Stored data entries:
--- START ---
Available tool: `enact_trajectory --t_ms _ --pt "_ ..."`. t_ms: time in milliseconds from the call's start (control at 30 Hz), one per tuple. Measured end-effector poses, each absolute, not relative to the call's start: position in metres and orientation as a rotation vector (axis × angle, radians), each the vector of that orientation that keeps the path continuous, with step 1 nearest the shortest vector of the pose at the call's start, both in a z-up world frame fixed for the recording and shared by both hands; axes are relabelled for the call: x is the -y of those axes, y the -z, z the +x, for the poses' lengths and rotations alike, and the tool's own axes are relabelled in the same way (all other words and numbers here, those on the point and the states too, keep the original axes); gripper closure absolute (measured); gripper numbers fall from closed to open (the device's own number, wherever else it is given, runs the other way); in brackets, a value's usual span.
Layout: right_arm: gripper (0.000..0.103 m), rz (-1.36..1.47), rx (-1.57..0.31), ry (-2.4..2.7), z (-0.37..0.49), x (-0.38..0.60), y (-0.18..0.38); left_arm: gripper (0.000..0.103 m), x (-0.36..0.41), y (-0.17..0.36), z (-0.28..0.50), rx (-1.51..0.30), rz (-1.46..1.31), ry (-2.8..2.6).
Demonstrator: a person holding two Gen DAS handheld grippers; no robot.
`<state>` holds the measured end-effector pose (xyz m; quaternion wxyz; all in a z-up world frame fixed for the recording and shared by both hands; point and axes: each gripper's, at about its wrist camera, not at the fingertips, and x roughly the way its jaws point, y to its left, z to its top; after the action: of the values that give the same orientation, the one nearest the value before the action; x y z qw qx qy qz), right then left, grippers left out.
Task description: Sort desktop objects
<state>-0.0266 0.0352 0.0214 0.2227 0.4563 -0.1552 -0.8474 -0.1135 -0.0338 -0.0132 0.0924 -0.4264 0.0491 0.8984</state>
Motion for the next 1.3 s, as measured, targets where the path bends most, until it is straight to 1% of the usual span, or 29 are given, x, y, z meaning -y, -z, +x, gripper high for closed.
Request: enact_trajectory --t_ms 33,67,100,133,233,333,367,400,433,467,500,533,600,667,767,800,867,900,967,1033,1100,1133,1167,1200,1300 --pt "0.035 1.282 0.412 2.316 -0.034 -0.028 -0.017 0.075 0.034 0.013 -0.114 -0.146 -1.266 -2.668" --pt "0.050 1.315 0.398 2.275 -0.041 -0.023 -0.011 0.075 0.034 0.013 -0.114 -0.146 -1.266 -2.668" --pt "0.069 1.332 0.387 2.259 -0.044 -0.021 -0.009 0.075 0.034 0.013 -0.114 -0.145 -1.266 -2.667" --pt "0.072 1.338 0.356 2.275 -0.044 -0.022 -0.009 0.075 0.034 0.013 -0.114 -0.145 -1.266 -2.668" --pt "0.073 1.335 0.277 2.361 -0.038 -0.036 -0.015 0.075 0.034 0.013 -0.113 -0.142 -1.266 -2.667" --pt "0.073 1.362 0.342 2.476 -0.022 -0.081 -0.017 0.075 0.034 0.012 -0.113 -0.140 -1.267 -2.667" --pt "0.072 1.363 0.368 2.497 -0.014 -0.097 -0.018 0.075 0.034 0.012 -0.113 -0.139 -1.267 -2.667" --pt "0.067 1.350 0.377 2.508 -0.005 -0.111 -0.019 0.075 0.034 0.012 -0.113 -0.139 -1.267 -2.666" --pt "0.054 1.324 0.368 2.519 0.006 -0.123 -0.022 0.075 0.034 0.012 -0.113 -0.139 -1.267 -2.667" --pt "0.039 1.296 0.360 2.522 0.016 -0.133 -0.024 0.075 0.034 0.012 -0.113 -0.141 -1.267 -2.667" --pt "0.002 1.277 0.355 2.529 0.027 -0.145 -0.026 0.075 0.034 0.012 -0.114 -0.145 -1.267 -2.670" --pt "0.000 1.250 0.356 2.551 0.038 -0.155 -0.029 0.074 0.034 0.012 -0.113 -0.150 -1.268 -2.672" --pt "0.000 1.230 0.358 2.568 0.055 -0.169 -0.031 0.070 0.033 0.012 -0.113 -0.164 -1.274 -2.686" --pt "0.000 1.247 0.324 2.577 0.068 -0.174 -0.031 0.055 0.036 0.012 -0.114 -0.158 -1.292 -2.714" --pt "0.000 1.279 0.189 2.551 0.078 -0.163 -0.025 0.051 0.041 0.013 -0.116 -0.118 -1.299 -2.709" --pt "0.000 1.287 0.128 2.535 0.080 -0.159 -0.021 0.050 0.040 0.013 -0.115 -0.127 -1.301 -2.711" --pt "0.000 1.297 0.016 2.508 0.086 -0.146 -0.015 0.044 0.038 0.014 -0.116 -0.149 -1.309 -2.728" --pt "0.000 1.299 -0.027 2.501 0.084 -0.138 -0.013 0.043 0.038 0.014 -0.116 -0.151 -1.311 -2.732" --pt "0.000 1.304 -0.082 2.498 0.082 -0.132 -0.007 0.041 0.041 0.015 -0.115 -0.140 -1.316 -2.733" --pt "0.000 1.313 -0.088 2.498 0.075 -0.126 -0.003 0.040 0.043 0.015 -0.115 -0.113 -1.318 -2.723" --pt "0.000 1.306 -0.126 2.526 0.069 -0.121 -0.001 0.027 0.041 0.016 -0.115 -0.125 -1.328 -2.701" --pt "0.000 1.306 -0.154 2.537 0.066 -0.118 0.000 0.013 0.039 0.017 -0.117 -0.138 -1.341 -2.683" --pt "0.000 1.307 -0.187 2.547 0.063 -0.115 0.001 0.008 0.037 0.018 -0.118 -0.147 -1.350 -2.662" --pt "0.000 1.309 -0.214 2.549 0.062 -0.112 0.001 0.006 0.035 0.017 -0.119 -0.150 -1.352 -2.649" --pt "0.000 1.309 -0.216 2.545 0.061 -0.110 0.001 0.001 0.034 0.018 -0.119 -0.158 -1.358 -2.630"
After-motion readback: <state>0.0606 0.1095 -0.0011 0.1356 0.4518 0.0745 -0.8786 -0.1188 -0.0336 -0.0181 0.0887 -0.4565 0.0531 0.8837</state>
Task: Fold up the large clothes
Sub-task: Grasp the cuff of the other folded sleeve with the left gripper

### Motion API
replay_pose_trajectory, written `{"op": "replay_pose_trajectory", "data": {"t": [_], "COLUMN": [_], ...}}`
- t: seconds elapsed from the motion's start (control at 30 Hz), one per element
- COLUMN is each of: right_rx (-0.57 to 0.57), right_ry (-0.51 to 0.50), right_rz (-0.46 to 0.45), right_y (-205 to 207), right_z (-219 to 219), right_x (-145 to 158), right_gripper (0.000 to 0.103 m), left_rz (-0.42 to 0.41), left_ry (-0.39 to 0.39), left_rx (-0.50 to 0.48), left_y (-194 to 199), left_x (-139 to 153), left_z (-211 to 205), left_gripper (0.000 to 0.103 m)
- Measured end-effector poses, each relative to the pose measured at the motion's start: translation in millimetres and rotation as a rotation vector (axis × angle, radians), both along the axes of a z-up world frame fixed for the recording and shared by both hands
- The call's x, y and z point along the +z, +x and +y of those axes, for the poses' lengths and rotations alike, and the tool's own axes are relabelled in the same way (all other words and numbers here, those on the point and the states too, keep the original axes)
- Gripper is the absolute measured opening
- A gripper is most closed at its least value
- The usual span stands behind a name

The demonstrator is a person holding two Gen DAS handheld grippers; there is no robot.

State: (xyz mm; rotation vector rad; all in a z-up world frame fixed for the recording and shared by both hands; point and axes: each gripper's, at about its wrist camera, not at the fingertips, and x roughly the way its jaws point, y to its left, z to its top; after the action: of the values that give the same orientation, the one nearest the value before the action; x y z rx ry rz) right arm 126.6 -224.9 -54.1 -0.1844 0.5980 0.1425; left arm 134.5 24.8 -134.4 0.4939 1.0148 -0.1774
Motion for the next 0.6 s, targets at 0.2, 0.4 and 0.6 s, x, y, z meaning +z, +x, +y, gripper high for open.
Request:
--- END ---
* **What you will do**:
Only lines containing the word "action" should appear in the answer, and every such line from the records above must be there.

* **Written solution**:
`<state>` holds the measured end-effector pose (xyz m; quaternion wxyz; all in a z-up world frame fixed for the recording and shared by both hands; point and axes: each gripper's, at about its wrist camera, not at the fingertips, and x roughly the way its jaws point, y to its left, z to its top; after the action: of the values that give the same orientation, the one nearest the value before the action; x y z qw qx qy qz), right then left, grippers left out.
State: (xyz mm; rotation vector rad; all in a z-up world frame fixed for the recording and shared by both hands; point and axes: each gripper's, at about its wrist camera, not at the fingertips, and x roughly the way its jaws point, y to its left, z to its top; after the action: of the values that give the same orientation, the one nearest the value before the action; x y z rx ry rz) right arm 126.6 -224.9 -54.1 -0.1844 0.5980 0.1425; left arm 134.5 24.8 -134.4 0.4939 1.0148 -0.1774

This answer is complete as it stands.